Employers must provide a summary of benefits of their plans on the first day of coverage or the date of open enrollment for 2013.
Although the requirement for mid-sized employers to offer insurance to employees under the Affordable Care Act (ACA) doesn’t kick in until 2014, employers who now offer insurance have some paperwork to do, says Charles Stevens, an attorney and partner with Michael Best & Friedrich, LLP. That includes farmers.
Employers must provide a summary of benefits of their plans on the first day of coverage or the date of open enrollment for 2013. This summary of benefits is an eight-page document that details the coverage offered. Some open enrollment periods begin Oct. 1, so employers must provide that summary of benefits by next Monday. Failure to do so can result in a $1,000 fine for each employee covered by the plan, says Stevens.
All plans, insured and self-funded, must comply. If the summary of benefits is not done correctly, the employer risks benefit claims and possibly penalties, says Stevens. In addition, if an employer makes a mid-year change in benefits, there is now a 60-day advance notice requirement.
Department of Health and Human Services (HHS) officials say they will only impose the penalty for “willful failure” to provide the benefit summaries. But these officials get to define “willful failure,” says Stevens. “Clearly, the imposition of penalties is at the discretion of (hopefully, not whim) HHS officials.”
Certain “grand-fathered” plans that were in existence prior to March 23, 2010 when ACA was enacted by Congress are exempt from some but not all rules. Non-grandfathered plans will be subject to more stringent rules, especially starting in 2014.
A grandfathered plan will lose that status if it has had substantial changes since the law was enacted. “If you have any doubt that your policies have remained grandfathered, talk to your broker or your lawyer,” says Stevens.
For mid-sized employers, those with 50 or more employees, the tough decisions come later next year. By 2014, these employers will have to offer “minimum essential coverage” or pay penalties. But it’s complicated.
First off is the calculation of what constitutes 50 employees. In the ACA, a full-time employee is defined as a person who normally works 30+ hours per week. Part-time employees are also included in the calculation. The hours per month of all part-time employees are added and that number is divided by 120 hours to come up with a full-time equivalent.
Example: an employer with 10 part-time employees who work an average in total 840 hours per month divided by 120 equals seven full-time equivalent (FTE) employees. These seven FTEs must be added to the number of other employees who work at least 30 hours per week to see if the 50-employee threshold is reached. Seasonal workers are excluded from the calculation, but leased employees are included.
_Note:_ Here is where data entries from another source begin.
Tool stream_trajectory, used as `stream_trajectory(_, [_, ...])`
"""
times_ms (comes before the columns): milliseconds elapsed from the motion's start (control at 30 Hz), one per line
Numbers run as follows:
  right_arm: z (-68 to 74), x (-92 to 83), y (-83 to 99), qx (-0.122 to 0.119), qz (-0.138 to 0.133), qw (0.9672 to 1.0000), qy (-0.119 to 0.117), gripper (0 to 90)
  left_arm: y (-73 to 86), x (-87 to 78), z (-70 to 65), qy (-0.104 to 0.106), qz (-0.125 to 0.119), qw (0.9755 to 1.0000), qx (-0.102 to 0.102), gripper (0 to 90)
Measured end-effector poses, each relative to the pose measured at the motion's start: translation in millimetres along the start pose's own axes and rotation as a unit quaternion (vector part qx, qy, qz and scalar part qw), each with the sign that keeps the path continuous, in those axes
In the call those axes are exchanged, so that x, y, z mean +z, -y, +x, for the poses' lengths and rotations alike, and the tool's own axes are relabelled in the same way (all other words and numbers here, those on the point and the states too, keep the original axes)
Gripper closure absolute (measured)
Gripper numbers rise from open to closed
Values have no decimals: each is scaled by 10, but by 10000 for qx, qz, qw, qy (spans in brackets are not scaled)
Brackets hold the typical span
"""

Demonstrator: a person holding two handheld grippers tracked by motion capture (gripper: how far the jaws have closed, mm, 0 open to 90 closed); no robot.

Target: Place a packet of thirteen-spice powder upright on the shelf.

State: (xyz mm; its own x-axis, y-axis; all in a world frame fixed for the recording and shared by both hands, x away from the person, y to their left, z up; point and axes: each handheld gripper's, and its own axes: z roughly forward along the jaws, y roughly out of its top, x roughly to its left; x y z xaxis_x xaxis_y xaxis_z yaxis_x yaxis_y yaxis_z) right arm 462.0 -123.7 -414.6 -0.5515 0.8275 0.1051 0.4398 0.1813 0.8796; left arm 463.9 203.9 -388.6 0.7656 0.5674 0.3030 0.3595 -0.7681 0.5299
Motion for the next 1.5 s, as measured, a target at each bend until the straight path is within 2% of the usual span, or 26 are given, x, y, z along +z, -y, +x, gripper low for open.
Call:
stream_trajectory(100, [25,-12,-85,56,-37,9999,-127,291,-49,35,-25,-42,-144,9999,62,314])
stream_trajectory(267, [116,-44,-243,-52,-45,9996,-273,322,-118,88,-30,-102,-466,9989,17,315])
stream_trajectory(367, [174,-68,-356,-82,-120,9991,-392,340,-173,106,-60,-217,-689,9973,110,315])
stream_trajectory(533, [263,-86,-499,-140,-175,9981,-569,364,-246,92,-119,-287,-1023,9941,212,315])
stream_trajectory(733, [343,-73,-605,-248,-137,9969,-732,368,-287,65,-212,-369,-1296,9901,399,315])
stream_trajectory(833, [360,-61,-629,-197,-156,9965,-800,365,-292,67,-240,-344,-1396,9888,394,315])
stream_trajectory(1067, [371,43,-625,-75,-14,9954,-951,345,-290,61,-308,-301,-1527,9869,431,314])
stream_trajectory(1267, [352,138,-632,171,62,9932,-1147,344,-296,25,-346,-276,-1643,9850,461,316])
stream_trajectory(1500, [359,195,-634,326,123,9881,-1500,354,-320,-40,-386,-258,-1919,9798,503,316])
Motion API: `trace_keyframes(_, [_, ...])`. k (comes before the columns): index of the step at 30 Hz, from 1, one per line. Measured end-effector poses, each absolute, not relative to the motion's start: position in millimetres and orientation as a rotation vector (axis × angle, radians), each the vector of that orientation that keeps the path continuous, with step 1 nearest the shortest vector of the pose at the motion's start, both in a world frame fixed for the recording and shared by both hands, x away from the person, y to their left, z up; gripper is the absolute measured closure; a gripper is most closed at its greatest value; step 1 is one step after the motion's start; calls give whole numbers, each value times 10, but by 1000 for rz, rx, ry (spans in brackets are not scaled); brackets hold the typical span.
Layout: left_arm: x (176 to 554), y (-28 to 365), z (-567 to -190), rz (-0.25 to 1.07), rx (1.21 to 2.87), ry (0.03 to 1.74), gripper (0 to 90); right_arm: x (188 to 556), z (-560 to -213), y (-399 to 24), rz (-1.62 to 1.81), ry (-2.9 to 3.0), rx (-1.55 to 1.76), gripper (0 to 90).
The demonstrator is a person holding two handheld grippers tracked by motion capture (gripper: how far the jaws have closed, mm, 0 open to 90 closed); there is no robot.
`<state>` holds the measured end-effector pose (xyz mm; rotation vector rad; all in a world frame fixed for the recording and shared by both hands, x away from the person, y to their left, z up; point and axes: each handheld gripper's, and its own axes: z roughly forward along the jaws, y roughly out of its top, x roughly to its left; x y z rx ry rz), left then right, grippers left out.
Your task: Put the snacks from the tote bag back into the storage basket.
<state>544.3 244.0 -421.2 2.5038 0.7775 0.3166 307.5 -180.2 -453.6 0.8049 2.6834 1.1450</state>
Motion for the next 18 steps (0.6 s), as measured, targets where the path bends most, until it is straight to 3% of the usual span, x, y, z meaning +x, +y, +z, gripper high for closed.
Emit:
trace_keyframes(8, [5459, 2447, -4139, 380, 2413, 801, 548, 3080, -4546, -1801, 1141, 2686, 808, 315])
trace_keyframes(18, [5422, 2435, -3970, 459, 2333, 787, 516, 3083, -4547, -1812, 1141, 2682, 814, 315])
There are also aggregation rules for businesses under common control. HHS will not allow companies to split into smaller entities to avoid the 50-employee threshold, says Stevens.
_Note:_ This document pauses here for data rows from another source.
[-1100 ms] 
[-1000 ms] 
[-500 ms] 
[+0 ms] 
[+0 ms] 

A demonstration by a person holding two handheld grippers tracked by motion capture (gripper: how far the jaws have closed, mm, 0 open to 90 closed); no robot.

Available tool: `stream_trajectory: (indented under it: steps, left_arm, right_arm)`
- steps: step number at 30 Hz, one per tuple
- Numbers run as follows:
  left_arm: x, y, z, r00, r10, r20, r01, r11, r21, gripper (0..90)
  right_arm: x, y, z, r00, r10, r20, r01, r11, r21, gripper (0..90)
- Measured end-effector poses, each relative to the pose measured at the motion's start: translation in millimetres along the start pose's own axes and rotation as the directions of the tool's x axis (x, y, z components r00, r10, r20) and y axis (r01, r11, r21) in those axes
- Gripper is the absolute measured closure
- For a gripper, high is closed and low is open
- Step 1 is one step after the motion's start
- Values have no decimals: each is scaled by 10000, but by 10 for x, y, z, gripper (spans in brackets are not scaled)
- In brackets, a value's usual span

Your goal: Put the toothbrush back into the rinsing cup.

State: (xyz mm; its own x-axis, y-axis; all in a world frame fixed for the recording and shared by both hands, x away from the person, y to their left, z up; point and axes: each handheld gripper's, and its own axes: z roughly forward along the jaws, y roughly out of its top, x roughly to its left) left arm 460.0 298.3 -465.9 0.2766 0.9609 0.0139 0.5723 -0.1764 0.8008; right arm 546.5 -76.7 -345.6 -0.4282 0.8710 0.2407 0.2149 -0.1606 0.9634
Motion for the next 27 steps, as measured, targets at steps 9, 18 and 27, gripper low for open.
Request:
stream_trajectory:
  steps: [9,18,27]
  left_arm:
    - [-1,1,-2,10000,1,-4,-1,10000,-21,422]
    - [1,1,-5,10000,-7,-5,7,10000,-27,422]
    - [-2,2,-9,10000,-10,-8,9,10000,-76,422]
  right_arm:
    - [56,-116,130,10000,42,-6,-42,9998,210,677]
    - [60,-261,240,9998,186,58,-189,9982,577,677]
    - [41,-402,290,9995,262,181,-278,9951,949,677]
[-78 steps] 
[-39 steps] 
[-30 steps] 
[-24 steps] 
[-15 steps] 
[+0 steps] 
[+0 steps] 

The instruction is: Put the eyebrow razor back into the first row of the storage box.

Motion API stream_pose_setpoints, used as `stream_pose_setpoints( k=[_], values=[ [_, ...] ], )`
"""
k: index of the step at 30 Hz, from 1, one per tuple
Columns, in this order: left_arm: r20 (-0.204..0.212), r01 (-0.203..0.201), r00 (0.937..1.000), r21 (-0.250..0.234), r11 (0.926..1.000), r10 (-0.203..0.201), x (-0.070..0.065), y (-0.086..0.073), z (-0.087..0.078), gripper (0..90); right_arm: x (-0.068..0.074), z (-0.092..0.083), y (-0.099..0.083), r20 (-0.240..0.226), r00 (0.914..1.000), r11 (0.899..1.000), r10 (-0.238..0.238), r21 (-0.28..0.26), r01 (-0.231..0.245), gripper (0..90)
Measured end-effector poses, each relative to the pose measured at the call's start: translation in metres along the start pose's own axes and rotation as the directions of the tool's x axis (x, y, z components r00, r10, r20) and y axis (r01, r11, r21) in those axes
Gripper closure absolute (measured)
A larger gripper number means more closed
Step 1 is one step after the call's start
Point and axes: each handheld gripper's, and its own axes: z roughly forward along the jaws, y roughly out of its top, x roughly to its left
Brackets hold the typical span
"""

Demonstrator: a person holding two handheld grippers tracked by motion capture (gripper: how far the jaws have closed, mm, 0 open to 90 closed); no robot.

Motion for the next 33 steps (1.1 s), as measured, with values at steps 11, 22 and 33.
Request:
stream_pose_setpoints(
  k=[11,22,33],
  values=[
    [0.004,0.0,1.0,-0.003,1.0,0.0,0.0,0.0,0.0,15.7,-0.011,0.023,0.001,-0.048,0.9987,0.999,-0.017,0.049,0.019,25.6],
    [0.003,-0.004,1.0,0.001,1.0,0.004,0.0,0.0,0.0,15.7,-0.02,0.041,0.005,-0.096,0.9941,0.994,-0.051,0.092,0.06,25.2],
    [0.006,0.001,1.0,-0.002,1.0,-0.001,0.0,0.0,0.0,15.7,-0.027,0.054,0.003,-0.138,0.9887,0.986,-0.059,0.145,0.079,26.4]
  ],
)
If a company offers no coverage, if it pays less than 60% of the cost of the coverage or if it does not follow other rules, the company is subject to a $2,000 per employee per year penalty. However, the penalty is not applied to the first 30 employees nor to part-time employees. So if a farm has 60 full-time employees, it would pay the $2,000 penalty on 30 employees—or $60,000 per year ($5,000 per month). In most cases, this is less than the cost of insurance—and paying the penalty is likely to be cheaper than providing insurance.
But it gets even more complicated, says Stevens. If an employee qualifies for government-subsidized insurance through an insurance exchange (because his household income is under 400% of the Federal Poverty Level and his employer requires him to pay more than 9.5% of his household income for coverage), the employer could be subject to a $3,000 penalty per employee.
It’s little wonder ACA is so controversial. “A lot will be determined by the election in November,” says Stevens.
“Even if President Obama is re-elected, you could see some delay in the ‘pay or play’ rules and in the creation of state and federal insurance exchanges. Some of this stuff just won’t work,” he says.
If Romney is elected but the Democrats retain control of the Senate, ACA would remain the law of the land. But House Republicans could put financial restrictions on the agencies administering the law—HHS, the Department of Labor and the Internal Revenue Service—which could delay rule writing and enforcement.
“If we don’t get consensus in Congress, it will be a bumpy ride,” says Stevens.